What you need to do:
In the entries below, find the line with "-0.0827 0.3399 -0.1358" and the line with "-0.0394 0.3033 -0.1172"; copy them and every line between them exactly, but not the pictures.

___

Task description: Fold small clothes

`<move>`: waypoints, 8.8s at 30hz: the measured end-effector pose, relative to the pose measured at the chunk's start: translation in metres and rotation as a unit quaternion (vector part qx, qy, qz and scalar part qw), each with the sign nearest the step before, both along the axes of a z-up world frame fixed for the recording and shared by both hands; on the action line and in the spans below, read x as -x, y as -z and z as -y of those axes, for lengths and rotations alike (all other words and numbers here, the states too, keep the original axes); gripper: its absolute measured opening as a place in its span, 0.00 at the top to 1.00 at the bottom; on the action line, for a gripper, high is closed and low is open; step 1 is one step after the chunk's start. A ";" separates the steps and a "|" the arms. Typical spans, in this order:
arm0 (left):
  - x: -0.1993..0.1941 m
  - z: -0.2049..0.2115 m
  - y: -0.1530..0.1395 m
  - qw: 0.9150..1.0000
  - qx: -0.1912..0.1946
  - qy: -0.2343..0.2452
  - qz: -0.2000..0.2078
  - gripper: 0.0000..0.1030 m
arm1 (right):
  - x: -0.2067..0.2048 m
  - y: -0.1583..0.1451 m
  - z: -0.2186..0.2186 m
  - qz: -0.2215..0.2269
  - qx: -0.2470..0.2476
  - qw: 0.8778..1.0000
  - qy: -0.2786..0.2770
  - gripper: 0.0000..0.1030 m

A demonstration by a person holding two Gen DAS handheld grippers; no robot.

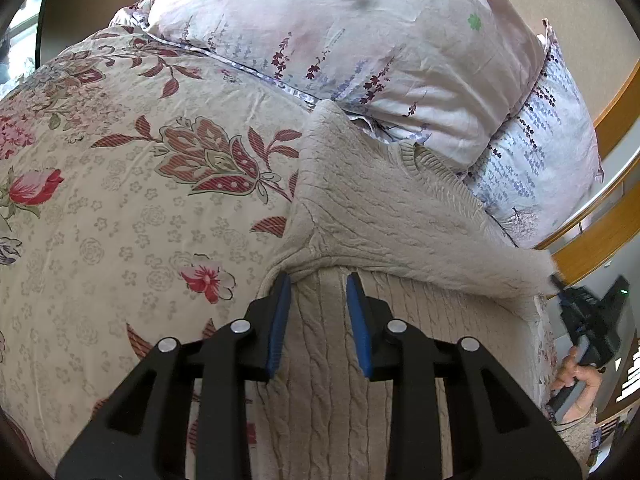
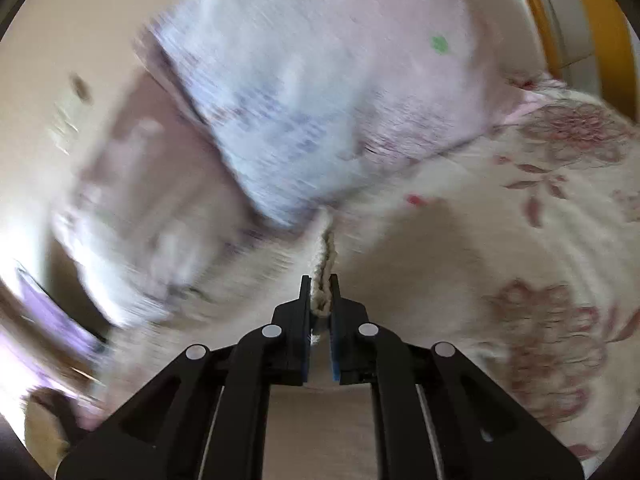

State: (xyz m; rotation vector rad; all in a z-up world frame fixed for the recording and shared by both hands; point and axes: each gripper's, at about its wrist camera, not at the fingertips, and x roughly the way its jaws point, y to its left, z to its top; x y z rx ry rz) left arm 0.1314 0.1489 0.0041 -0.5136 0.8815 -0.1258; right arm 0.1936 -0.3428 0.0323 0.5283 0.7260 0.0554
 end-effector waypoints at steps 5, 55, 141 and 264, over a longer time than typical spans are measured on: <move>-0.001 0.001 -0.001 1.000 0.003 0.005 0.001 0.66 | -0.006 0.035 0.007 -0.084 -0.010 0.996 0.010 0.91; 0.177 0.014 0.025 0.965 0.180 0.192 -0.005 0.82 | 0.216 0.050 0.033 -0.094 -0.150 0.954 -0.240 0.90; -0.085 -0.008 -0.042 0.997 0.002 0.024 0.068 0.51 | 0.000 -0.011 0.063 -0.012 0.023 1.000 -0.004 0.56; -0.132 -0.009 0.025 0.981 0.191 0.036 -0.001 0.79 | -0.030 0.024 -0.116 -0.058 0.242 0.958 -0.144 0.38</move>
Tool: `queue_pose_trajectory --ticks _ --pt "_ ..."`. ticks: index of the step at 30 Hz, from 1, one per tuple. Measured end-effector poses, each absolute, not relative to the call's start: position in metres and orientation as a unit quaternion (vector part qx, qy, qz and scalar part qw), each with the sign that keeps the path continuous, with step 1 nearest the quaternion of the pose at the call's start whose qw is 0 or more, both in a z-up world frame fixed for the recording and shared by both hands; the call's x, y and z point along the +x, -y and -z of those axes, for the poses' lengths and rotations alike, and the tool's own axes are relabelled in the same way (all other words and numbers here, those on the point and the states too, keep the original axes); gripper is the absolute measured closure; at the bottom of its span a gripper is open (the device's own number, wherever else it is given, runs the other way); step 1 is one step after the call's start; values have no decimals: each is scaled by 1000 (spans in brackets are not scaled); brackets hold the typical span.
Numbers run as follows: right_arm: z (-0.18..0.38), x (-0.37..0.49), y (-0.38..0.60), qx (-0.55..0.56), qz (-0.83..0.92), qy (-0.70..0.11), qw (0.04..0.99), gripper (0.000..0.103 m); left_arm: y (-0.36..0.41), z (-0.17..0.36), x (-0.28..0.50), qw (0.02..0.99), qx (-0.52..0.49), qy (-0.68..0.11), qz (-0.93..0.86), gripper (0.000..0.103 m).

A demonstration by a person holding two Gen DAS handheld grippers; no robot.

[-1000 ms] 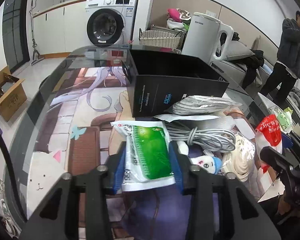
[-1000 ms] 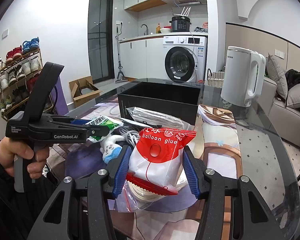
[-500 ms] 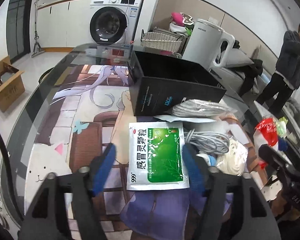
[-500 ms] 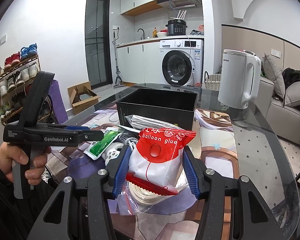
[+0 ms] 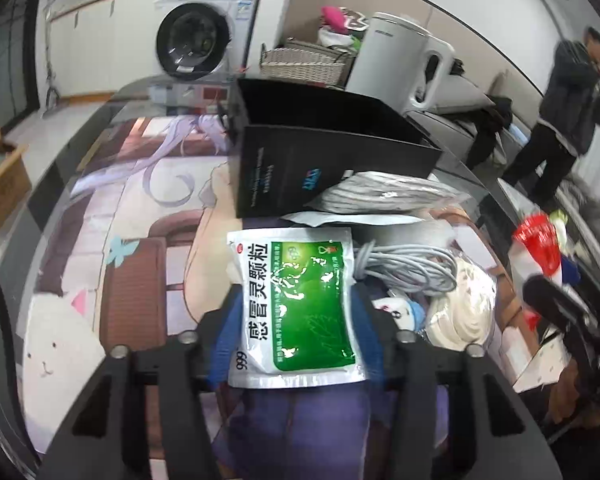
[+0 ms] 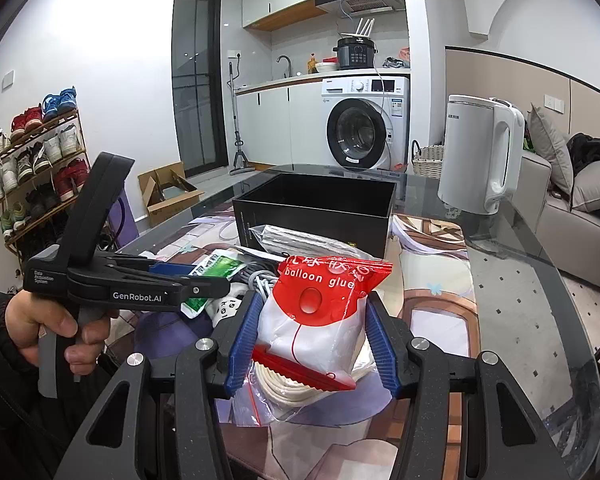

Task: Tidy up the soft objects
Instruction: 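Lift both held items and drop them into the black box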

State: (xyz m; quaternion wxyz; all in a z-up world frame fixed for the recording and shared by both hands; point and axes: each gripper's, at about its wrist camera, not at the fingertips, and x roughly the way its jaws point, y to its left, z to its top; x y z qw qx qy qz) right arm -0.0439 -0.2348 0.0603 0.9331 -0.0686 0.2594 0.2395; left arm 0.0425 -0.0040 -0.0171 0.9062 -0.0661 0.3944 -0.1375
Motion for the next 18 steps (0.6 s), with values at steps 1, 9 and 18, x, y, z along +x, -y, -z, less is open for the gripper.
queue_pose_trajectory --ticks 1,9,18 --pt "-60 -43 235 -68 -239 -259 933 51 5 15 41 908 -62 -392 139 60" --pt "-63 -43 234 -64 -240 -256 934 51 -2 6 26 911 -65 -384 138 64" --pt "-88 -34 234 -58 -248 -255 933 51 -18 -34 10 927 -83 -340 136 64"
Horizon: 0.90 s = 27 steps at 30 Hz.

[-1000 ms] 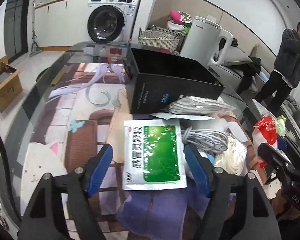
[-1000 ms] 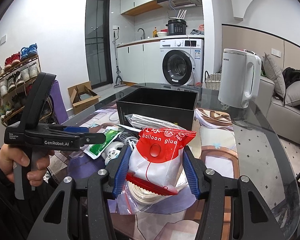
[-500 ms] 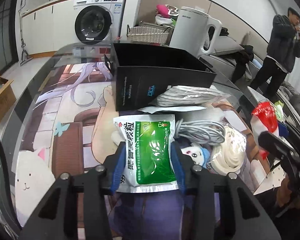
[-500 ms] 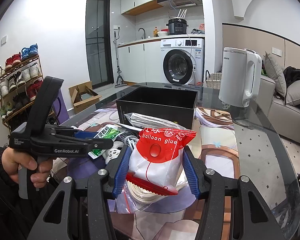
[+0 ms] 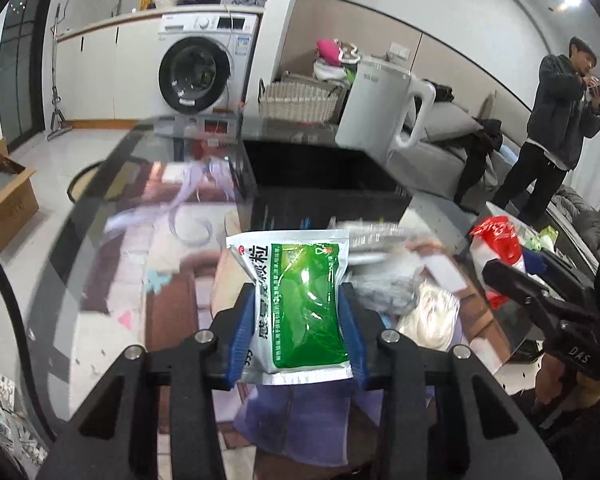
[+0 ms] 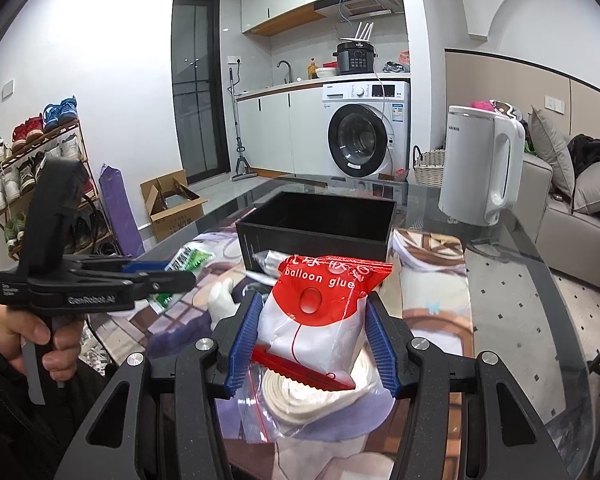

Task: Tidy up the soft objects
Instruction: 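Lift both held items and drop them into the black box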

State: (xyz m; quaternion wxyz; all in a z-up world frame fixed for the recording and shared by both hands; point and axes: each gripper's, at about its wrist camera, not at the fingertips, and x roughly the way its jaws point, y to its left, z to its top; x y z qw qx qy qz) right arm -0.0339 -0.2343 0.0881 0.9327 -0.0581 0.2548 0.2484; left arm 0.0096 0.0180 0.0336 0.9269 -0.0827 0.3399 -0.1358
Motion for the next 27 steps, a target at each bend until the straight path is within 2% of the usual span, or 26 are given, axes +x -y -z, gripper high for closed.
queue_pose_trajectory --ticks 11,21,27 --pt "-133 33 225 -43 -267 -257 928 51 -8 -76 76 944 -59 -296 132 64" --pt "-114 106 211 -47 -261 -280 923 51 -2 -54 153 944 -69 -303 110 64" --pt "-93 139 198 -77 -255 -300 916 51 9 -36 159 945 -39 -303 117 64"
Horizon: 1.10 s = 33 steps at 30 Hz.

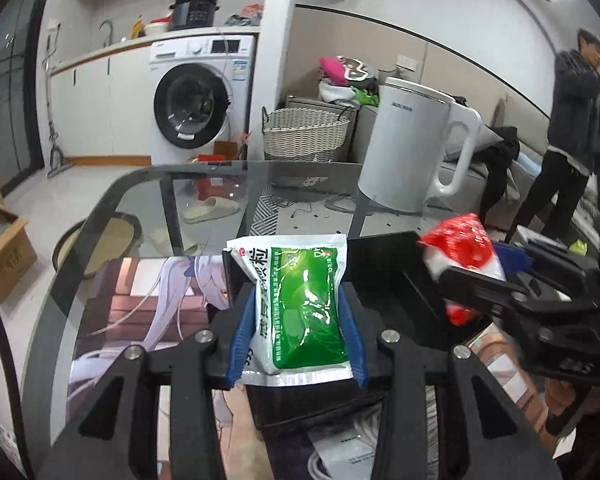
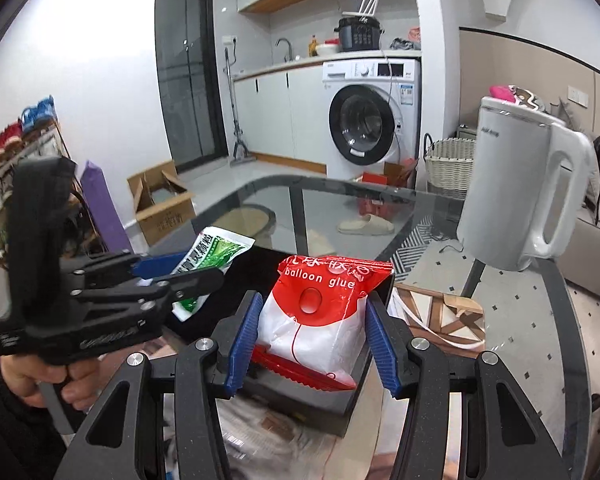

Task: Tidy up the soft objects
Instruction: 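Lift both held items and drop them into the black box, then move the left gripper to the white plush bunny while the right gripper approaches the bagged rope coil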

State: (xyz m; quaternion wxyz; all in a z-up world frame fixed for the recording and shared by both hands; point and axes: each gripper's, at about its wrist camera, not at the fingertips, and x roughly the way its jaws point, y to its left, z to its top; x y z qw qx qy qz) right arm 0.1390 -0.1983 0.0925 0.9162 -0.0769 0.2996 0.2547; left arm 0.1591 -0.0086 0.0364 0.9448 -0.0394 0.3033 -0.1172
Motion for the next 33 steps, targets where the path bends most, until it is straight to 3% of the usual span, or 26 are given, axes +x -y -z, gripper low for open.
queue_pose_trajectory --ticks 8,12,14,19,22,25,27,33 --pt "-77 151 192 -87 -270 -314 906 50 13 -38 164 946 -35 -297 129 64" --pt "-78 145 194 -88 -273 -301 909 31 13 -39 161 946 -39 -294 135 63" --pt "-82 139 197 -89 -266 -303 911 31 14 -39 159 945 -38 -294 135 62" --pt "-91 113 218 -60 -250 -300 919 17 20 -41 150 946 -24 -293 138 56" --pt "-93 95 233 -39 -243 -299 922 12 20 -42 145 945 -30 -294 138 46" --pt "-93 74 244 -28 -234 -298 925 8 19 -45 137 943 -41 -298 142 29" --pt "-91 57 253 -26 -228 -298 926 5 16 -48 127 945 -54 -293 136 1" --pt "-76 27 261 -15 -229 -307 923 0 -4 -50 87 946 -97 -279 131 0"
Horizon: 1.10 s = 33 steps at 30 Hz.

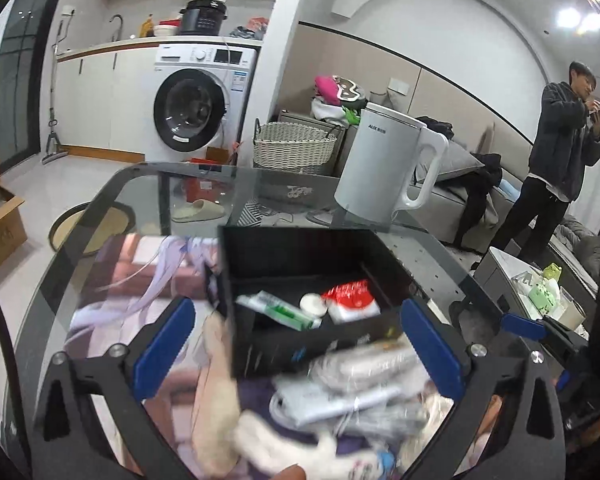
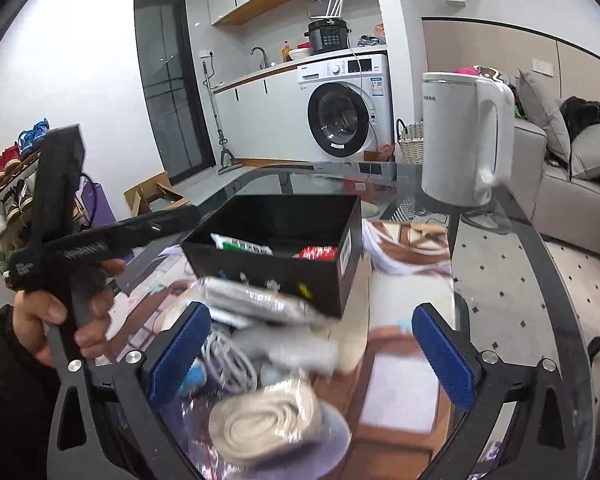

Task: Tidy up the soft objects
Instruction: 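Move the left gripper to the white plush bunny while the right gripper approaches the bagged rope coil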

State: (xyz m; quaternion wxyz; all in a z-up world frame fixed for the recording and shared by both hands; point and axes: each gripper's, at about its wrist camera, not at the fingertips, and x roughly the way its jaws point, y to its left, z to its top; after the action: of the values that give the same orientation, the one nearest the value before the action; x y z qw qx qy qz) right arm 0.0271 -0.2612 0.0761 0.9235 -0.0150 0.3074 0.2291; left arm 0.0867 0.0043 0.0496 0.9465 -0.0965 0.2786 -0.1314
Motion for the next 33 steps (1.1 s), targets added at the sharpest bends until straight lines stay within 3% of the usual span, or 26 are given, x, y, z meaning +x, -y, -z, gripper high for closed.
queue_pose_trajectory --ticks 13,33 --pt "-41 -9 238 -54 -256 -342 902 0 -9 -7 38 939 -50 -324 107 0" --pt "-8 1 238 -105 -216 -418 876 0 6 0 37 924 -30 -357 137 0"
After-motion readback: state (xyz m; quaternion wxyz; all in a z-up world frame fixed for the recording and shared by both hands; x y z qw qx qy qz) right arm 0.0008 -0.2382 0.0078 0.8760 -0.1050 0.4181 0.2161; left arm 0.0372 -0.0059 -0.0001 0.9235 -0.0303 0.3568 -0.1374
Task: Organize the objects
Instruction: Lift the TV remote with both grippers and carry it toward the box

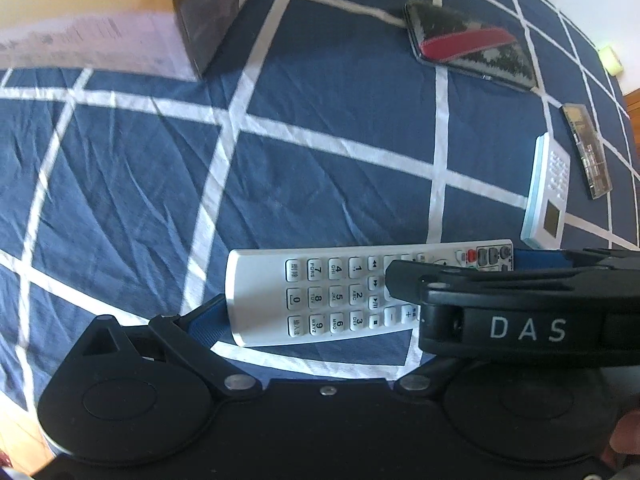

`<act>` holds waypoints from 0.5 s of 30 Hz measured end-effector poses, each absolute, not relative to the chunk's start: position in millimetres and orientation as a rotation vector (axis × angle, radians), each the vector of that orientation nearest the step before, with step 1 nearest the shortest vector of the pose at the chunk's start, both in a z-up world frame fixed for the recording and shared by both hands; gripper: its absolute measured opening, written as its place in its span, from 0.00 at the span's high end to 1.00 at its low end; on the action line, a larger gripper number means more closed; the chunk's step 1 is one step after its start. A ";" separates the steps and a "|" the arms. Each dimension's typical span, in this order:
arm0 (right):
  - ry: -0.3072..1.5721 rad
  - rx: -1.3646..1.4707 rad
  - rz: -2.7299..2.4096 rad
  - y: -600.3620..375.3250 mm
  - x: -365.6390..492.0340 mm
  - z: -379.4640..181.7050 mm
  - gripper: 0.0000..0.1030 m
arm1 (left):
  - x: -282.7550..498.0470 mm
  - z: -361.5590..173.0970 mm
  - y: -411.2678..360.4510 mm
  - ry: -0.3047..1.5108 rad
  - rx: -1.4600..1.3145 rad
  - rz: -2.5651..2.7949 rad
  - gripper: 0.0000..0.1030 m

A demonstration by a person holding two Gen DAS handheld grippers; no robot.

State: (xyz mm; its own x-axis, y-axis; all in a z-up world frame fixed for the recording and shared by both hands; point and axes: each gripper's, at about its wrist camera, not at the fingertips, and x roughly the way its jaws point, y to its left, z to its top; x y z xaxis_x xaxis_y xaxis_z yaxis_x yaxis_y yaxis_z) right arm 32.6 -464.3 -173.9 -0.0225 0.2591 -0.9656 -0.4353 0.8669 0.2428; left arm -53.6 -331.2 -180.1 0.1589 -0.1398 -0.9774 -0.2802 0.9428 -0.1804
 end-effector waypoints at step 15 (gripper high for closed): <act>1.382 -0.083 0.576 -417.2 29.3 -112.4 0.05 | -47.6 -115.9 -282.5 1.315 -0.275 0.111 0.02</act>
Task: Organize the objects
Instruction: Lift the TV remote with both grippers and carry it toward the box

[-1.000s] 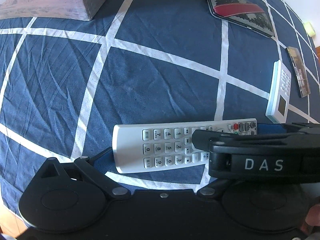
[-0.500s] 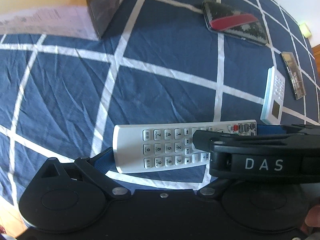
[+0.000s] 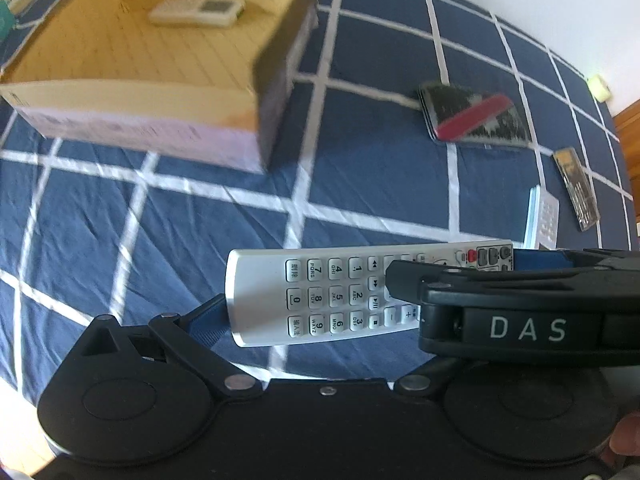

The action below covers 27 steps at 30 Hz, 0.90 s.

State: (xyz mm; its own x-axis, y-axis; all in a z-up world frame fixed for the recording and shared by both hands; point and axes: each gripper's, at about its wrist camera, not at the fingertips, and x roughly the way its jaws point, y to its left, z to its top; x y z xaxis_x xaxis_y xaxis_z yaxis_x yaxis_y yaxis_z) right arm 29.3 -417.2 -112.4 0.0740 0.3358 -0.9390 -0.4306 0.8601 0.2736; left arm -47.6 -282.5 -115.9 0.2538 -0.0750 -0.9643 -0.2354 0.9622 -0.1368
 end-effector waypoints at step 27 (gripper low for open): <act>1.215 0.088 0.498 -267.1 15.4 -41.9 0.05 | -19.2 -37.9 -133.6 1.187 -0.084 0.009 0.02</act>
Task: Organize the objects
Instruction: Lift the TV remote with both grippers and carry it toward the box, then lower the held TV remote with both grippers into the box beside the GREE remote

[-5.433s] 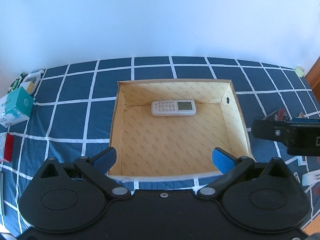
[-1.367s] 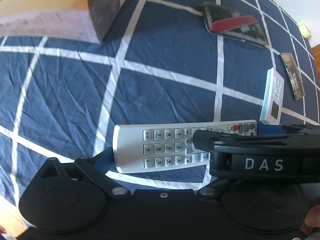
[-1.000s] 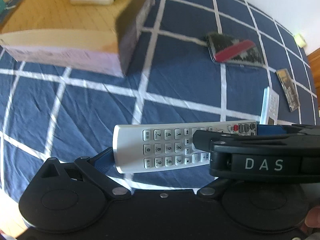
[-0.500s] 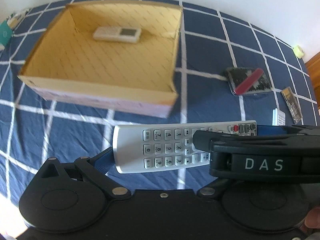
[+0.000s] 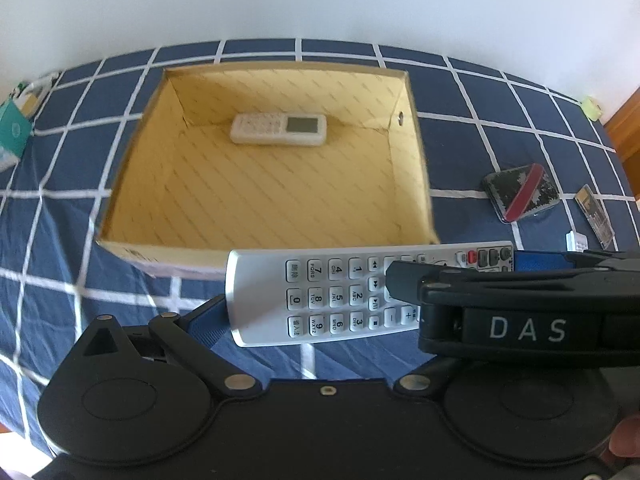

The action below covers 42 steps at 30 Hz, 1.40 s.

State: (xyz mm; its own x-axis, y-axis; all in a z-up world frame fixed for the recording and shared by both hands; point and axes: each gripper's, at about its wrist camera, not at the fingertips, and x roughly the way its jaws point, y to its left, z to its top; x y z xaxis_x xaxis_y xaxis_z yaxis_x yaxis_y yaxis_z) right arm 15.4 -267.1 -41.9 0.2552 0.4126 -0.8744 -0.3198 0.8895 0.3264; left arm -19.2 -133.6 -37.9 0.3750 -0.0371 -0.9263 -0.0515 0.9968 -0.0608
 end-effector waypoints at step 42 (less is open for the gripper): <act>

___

Solution to the problem:
State: (xyz m; quaternion wxyz; all in a z-up world frame fixed for the recording and shared by both hands; point and axes: each gripper's, at about its wrist camera, not at the fingertips, and x roughly the way its jaws point, y to its left, z to its top; x y z qw qx qy qz) right arm -0.0339 -0.2343 0.0881 0.9327 -0.0581 0.2548 0.2484; left arm 0.0096 0.0180 0.0336 0.9269 -0.0827 0.3399 -0.1358
Motion for the next 27 steps, a target at each bend until the straight path is within 2% of the usual span, or 26 are given, axes +x -y -z, gripper high for closed.
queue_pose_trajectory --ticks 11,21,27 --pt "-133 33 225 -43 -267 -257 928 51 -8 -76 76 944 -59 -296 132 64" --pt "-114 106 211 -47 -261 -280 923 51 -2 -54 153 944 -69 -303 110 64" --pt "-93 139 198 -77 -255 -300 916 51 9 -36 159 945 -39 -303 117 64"
Horizon: 1.10 s = 33 steps at 30 Hz.


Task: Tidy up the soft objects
Instruction: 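Lift both held items and drop them into the black box, then move the left gripper to the white plush bunny while the right gripper approaches the bagged rope coil
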
State: (xyz m; quaternion wxyz; all in a z-up world frame fixed for the recording and shared by both hands; point and axes: each gripper's, at about its wrist camera, not at the fingertips, and x roughly the way its jaws point, y to its left, z to its top; x y z qw qx qy qz) right arm 0.1390 -0.1983 0.0925 0.9162 -0.0769 0.2996 0.2547; left arm 0.1591 -0.0086 0.0364 0.9448 -0.0394 0.3033 -0.1172

Nothing else is left to add to this answer.